# Try it
Reproduce the entire listing below exactly.

# Source material
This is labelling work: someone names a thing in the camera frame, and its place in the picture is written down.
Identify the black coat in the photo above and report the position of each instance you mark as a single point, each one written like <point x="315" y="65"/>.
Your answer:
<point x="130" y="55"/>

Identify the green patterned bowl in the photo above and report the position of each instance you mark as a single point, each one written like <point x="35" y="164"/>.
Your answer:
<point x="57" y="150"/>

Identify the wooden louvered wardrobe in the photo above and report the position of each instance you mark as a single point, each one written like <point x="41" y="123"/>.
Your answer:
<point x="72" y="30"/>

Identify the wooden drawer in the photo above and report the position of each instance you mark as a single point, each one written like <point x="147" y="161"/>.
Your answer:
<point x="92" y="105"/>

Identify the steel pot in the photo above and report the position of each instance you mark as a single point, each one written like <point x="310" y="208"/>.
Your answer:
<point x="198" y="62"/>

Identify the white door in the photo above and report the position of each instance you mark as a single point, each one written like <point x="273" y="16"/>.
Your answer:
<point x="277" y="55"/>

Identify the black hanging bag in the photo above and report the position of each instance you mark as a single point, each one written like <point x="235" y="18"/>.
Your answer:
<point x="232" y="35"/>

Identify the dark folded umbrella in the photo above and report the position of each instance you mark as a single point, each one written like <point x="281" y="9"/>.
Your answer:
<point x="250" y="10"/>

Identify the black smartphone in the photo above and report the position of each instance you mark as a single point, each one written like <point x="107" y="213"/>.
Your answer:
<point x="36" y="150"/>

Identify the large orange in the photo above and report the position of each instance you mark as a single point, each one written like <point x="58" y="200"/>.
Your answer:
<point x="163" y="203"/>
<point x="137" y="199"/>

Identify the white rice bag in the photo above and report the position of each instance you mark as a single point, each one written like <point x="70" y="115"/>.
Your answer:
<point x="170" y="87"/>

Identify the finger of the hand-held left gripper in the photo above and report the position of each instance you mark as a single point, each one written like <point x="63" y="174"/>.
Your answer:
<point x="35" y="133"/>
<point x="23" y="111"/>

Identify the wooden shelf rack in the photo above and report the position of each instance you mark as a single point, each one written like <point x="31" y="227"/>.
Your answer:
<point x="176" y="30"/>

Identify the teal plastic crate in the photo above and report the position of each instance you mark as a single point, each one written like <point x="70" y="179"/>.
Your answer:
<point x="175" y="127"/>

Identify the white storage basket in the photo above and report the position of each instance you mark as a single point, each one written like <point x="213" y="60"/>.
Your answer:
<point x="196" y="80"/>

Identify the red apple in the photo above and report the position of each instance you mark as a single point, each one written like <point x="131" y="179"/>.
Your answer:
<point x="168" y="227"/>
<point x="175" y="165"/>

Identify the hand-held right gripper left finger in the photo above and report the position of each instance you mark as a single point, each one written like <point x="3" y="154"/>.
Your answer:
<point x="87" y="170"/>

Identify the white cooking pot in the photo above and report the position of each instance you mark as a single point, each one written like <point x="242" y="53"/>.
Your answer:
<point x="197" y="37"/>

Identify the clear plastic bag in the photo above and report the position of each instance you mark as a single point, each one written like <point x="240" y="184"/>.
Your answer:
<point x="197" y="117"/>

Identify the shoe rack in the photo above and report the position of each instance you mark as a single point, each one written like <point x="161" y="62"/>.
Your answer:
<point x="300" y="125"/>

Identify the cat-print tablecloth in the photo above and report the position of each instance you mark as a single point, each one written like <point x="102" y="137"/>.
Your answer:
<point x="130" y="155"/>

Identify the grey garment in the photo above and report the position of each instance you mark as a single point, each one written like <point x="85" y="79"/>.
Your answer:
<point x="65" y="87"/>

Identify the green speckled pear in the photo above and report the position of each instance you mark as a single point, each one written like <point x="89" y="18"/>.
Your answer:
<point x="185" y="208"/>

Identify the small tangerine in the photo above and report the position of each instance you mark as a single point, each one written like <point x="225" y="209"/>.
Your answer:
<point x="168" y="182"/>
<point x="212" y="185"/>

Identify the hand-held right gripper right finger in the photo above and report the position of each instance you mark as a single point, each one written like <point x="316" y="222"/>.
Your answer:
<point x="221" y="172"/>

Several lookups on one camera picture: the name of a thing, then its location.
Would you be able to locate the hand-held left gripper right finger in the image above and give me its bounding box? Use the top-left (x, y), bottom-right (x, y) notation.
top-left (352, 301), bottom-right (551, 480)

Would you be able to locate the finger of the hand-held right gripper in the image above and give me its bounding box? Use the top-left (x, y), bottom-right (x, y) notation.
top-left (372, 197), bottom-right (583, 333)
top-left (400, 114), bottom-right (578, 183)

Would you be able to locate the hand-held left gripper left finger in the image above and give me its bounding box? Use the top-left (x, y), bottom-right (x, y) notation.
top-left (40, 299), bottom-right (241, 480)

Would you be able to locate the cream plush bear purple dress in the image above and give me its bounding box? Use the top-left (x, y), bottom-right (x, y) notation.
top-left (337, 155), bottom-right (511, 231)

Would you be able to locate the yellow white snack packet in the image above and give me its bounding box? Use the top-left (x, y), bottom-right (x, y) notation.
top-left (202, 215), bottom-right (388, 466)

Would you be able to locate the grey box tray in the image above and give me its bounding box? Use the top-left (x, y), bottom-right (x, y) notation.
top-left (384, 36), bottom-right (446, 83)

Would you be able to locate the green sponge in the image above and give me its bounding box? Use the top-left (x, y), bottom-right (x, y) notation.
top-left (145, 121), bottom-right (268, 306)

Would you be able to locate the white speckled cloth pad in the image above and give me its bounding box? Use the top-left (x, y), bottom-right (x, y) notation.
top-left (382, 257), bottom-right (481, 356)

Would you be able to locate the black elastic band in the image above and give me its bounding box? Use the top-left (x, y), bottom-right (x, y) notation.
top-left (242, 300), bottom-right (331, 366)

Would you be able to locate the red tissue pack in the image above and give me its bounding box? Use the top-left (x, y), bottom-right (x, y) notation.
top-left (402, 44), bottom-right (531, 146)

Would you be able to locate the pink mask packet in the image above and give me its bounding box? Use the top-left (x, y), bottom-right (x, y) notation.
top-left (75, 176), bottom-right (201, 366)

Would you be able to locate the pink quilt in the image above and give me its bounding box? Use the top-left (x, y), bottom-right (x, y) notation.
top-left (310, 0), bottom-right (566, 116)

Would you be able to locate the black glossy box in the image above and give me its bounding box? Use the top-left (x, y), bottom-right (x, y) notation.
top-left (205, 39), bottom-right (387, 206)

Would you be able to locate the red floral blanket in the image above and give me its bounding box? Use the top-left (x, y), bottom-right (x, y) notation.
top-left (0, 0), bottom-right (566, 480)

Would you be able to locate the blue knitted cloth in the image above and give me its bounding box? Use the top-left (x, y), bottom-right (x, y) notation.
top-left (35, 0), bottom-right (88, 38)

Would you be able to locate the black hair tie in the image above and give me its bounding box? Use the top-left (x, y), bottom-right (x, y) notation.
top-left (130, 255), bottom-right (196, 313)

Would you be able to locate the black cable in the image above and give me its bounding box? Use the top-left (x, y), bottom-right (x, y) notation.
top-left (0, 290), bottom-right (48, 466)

# Written answer
This is labelling work: someone names a thing in the camera frame, and its place in the picture is written down.
Identify the black coat in the photo above and report the position of each instance you mark as a single point, each one written like <point x="315" y="65"/>.
Your answer:
<point x="130" y="55"/>

Identify the green patterned bowl in the photo above and report the position of each instance you mark as a single point, each one written like <point x="35" y="164"/>.
Your answer:
<point x="57" y="150"/>

Identify the wooden louvered wardrobe in the photo above and report the position of each instance you mark as a single point, each one written like <point x="41" y="123"/>.
Your answer:
<point x="72" y="30"/>

Identify the wooden drawer in the photo above and report the position of each instance you mark as a single point, each one written like <point x="147" y="161"/>.
Your answer:
<point x="92" y="105"/>

Identify the steel pot in the photo above and report the position of each instance you mark as a single point, each one written like <point x="310" y="208"/>.
Your answer:
<point x="198" y="62"/>

Identify the white door in the photo above and report the position of each instance you mark as a single point, each one written like <point x="273" y="16"/>.
Your answer:
<point x="277" y="55"/>

Identify the black hanging bag in the photo above and report the position of each instance you mark as a single point, each one written like <point x="235" y="18"/>.
Your answer:
<point x="232" y="35"/>

Identify the dark folded umbrella in the photo above and report the position of each instance you mark as a single point, each one written like <point x="281" y="9"/>.
Your answer:
<point x="250" y="10"/>

Identify the black smartphone in the photo above and report the position of each instance you mark as a single point, each one written like <point x="107" y="213"/>.
Your answer:
<point x="36" y="150"/>

Identify the large orange in the photo above and report the position of each instance you mark as a single point, each one written like <point x="58" y="200"/>.
Your answer:
<point x="163" y="203"/>
<point x="137" y="199"/>

Identify the white rice bag in the photo above and report the position of each instance you mark as a single point, each one written like <point x="70" y="115"/>.
Your answer:
<point x="170" y="87"/>

Identify the finger of the hand-held left gripper in the photo above and report the position of each instance you mark as a single point, each one written like <point x="63" y="174"/>.
Your answer:
<point x="35" y="133"/>
<point x="23" y="111"/>

Identify the wooden shelf rack in the photo above and report the position of each instance you mark as a single point, each one written like <point x="31" y="227"/>.
Your answer:
<point x="176" y="30"/>

Identify the teal plastic crate in the photo above and report the position of each instance you mark as a single point, each one written like <point x="70" y="179"/>.
Your answer:
<point x="175" y="127"/>

Identify the white storage basket in the photo above and report the position of each instance you mark as a single point, each one written like <point x="213" y="60"/>.
Your answer:
<point x="196" y="80"/>

Identify the red apple in the photo above and report the position of each instance you mark as a single point, each one written like <point x="131" y="179"/>.
Your answer:
<point x="168" y="227"/>
<point x="175" y="165"/>

Identify the hand-held right gripper left finger in the photo above and report the position of each instance you mark as a single point, each one written like <point x="3" y="154"/>.
Your answer:
<point x="87" y="170"/>

Identify the white cooking pot in the photo above and report the position of each instance you mark as a single point, each one written like <point x="242" y="53"/>.
Your answer:
<point x="197" y="37"/>

Identify the clear plastic bag in the photo above and report the position of each instance you mark as a single point, each one written like <point x="240" y="184"/>.
Your answer:
<point x="197" y="117"/>

Identify the shoe rack in the photo above and report the position of each instance you mark as a single point, each one written like <point x="161" y="62"/>.
Your answer:
<point x="300" y="125"/>

Identify the cat-print tablecloth in the photo above and report the position of each instance you mark as a single point, each one written like <point x="102" y="137"/>.
Your answer:
<point x="130" y="155"/>

Identify the grey garment in the photo above and report the position of each instance you mark as a single point, each one written like <point x="85" y="79"/>.
Your answer:
<point x="65" y="87"/>

Identify the green speckled pear in the photo above and report the position of each instance you mark as a single point, each one written like <point x="89" y="18"/>.
Your answer:
<point x="185" y="208"/>

Identify the small tangerine in the photo above and report the position of each instance you mark as a single point, each one written like <point x="225" y="209"/>.
Your answer:
<point x="168" y="182"/>
<point x="212" y="185"/>

Identify the hand-held right gripper right finger in the photo above and report the position of each instance you mark as a single point, each one written like <point x="316" y="222"/>.
Your answer:
<point x="221" y="172"/>

Several lookups on one camera picture: the name of a thing, then its location.
Would you be able to locate the hand-held left gripper right finger in the image above and give me its bounding box? Use the top-left (x, y), bottom-right (x, y) notation.
top-left (352, 301), bottom-right (551, 480)

Would you be able to locate the finger of the hand-held right gripper in the image above and give me its bounding box? Use the top-left (x, y), bottom-right (x, y) notation.
top-left (372, 197), bottom-right (583, 333)
top-left (400, 114), bottom-right (578, 183)

Would you be able to locate the hand-held left gripper left finger in the image above and give me its bounding box? Use the top-left (x, y), bottom-right (x, y) notation.
top-left (40, 299), bottom-right (241, 480)

Would you be able to locate the cream plush bear purple dress in the image above and give me its bounding box? Use the top-left (x, y), bottom-right (x, y) notation.
top-left (337, 155), bottom-right (511, 231)

Would you be able to locate the yellow white snack packet in the image above and give me its bounding box? Use the top-left (x, y), bottom-right (x, y) notation.
top-left (202, 215), bottom-right (388, 466)

Would you be able to locate the grey box tray in the image above and give me its bounding box? Use the top-left (x, y), bottom-right (x, y) notation.
top-left (384, 36), bottom-right (446, 83)

Would you be able to locate the green sponge in the image above and give me its bounding box? Use the top-left (x, y), bottom-right (x, y) notation.
top-left (145, 121), bottom-right (268, 306)

Would you be able to locate the white speckled cloth pad in the image above and give me its bounding box? Use the top-left (x, y), bottom-right (x, y) notation.
top-left (382, 257), bottom-right (481, 356)

Would you be able to locate the black elastic band in the image above and give me its bounding box? Use the top-left (x, y), bottom-right (x, y) notation.
top-left (242, 300), bottom-right (331, 366)

Would you be able to locate the red tissue pack in the image above and give me its bounding box? Use the top-left (x, y), bottom-right (x, y) notation.
top-left (402, 44), bottom-right (531, 146)

Would you be able to locate the pink mask packet in the image above and give me its bounding box? Use the top-left (x, y), bottom-right (x, y) notation.
top-left (75, 176), bottom-right (201, 366)

Would you be able to locate the pink quilt in the image above and give me its bounding box? Use the top-left (x, y), bottom-right (x, y) notation.
top-left (310, 0), bottom-right (566, 116)

Would you be able to locate the black glossy box in the image above and give me its bounding box? Use the top-left (x, y), bottom-right (x, y) notation.
top-left (205, 39), bottom-right (387, 206)

Would you be able to locate the red floral blanket in the image above and give me its bounding box? Use the top-left (x, y), bottom-right (x, y) notation.
top-left (0, 0), bottom-right (566, 480)

Would you be able to locate the blue knitted cloth in the image above and give me its bounding box? Use the top-left (x, y), bottom-right (x, y) notation.
top-left (35, 0), bottom-right (88, 38)

Would you be able to locate the black hair tie in the image above and give me its bounding box? Use the top-left (x, y), bottom-right (x, y) notation.
top-left (130, 255), bottom-right (196, 313)

Would you be able to locate the black cable in the image above and give me its bounding box? Use the top-left (x, y), bottom-right (x, y) notation.
top-left (0, 290), bottom-right (48, 466)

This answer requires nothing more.